# ステート
## 単一ステートツリー
Vuex は **単一ステートツリー (single state tree)** を使います。つまり、この単一なオブジェクトはアプリケーションレベルの状態が全て含まれており、"信頼できる唯一の情報源 (single source of truth)" として機能します。これは、通常、アプリケーションごとに1つしかストアは持たないことを意味します。単一ステートツリーは状態の特定の部分を見つけること、デバッグのために現在のアプリケーションの状態のスナップショットを撮ることを容易にします。
単一ステートツリーはモジュール性と競合しません。以降の章で、アプリケーションの状態とミューテーション(変更)をサブモジュールに分割する方法について説明します。
Vuexに保存するデータは、Vueインスタンスの `data` と同じルールに従います。つまり、ステートオブジェクトはプレーンでなければなりません。
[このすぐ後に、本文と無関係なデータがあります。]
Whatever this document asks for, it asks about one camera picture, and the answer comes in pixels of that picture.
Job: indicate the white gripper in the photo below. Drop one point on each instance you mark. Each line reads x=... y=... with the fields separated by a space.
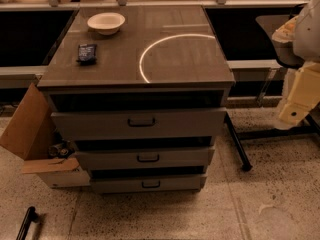
x=308 y=34

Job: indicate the grey drawer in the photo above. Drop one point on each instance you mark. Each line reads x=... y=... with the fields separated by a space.
x=149 y=184
x=147 y=158
x=141 y=124

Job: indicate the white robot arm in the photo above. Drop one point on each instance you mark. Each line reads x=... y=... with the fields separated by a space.
x=303 y=31

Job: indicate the grey drawer cabinet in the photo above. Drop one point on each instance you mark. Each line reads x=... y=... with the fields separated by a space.
x=162 y=58

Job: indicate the open cardboard box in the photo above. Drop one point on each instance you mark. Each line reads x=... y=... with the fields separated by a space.
x=29 y=135

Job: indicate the white bowl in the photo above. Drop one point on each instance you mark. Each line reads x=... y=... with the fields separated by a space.
x=106 y=23

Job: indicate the dark snack packet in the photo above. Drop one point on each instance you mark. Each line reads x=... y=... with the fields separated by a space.
x=87 y=53

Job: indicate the cans in box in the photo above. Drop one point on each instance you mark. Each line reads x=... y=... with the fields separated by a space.
x=60 y=150

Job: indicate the black bar on floor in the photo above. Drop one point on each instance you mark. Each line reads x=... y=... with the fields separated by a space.
x=30 y=217
[Vue#data](https://v3.ja.vuejs.org/api/options-data.html#data-2)も参照してください。
## Vuex の状態を Vue コンポーネントに入れる
ストアにある状態を Vue コンポーネント に表示するにはどうすればよいのでしょう? Vuex ストア はリアクティブなので、ストアから状態を"取り出す"一番シンプルな方法は、単純にいくつかのストアの状態を [算出プロパティ](https://jp.vuejs.org/guide/computed.html) で返すことです。
```js
// Counter コンポーネントをつくってみましょう
const Counter = {
template: `{{ count }}
`,
computed: {
count () {
return store.state.count
}
}
}
```
`store.state.count` が変わるたび、算出プロパティの再評価が発生し、関連した DOM の更新をトリガーします。
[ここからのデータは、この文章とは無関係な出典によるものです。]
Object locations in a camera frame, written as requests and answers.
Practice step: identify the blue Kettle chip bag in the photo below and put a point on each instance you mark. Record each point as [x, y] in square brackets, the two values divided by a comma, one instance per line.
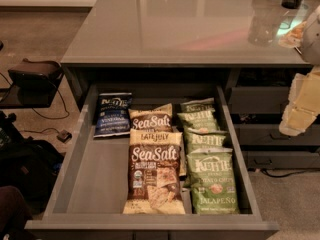
[113, 117]

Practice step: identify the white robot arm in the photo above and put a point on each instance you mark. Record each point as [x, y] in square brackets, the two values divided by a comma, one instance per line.
[310, 45]

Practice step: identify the green chip bag rear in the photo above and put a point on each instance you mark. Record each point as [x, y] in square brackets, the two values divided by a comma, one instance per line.
[197, 105]

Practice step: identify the green jalapeno chip bag front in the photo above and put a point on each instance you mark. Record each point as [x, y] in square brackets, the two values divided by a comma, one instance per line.
[212, 181]

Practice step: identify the brown Sea Salt bag rear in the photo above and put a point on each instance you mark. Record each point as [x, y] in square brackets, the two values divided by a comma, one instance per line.
[157, 119]

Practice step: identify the brown sea salt bag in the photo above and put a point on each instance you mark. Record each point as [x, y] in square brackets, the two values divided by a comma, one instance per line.
[157, 119]
[153, 173]

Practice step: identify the brown Sea Salt bag front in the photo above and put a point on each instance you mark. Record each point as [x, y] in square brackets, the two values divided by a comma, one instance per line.
[153, 173]

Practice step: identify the open grey top drawer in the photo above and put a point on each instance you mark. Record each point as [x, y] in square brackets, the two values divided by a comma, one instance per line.
[91, 189]

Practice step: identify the black bag on floor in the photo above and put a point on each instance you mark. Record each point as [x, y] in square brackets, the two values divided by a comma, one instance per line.
[30, 165]

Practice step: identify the black white marker tag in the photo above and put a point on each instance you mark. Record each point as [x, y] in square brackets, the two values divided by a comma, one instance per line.
[293, 38]

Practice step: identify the black power adapter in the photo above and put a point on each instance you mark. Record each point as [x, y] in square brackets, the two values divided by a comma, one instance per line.
[64, 136]

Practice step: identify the black device on stand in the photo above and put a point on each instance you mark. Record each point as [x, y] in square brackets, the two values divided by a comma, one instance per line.
[35, 75]

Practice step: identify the dark red chair seat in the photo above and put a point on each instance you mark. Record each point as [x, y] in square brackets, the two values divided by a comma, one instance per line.
[14, 214]
しかし、このパターンでは、コンポーネントがグローバルストアシングルトンに依存してしまいます。 モジュールシステムを使っているとき、ストアの状態を使っているすべてのコンポーネントでインポートが必要です。また、コンポーネントのテストのときにモック化が必要となります。
Vuex は Vue のプラグインシステムを通じて、ルートコンポーネントからすべての子コンポーネントにストアを "注入" し、それらのコンポーネントでは `this.$store` として利用できるようになります。それでは `Counter` の実装を変更しましょう:
```js
const Counter = {
template: `{{ count }}
`,
computed: {
count () {
return this.$store.state.count
}
}
}
```
## `mapState` ヘルパー
コンポーネントが複数のストアのステートプロパティやゲッターを必要としているとき、これらすべてにおいて、算出プロパティを宣言することは繰り返しで冗長です。これに対処するため、算出ゲッター関数を生成し、いくつかのキーストロークを省くのに役立つ `mapState` ヘルパーを使うことができます:
```js
// 完全ビルドでは、ヘルパーは Vuex.mapState として公開されています
import { mapState } from 'vuex'
export default {
// ...
computed: mapState({
// アロー関数は、コードをとても簡潔にできます!
count: state => state.count,
// 文字列を渡すことは、`state => state.count` と同じです
countAlias: 'count',
// `this` からローカルステートを参照するときは、通常の関数を使わなければいけません
countPlusLocalState (state) {
return state.count + this.localCount
}
})
}
```
マップされた算出プロパティの名前がステートサブツリーの名前と同じ場合は、文字列配列を `mapState` に渡すこともできます。
```js
computed: mapState([
// map this.count to store.state.count
'count'
])
```
## オブジェクトスプレッド演算子
`mapState` はオブジェクトを返すことに注意しましょう。どうやって、他のローカル算出プロパティと組み合わせるのでしょうか? 通常、最終的にひとつのオブジェクトを `computed` に渡せるように、複数のオブジェクトをひとつにマージするユーティリティを使わなければいけません。しかし、[オブジェクトスプレッド演算子](https://github.com/tc39/proposal-object-rest-spread)で、シンタックスをかなり単純にできます:
```js
computed: {
localComputed () { /* ... */ },
// オブジェクトスプレット演算子で、外のオブジェクトとこのオブジェクトを混ぜる
...mapState({
// ...
})
}
```
## コンポーネントはまだローカルステートを持つことできる
Vuex を使うということは、**全て**の状態を Vuex の中に置くべき、というわけではありません。多くの状態を Vuex に置くことで、状態の変更がさらに明示的、デバッグ可能になりますが、ときにはコードを冗長でまわりくどいものにします。状態の一部がひとつのコンポーネントだけに属している場合は、それをローカルの状態として残しておくとよいでしょう。あなたは、トレードオフを考慮した上で、あなたのアプリの開発ニーズに合った決定をすべきです。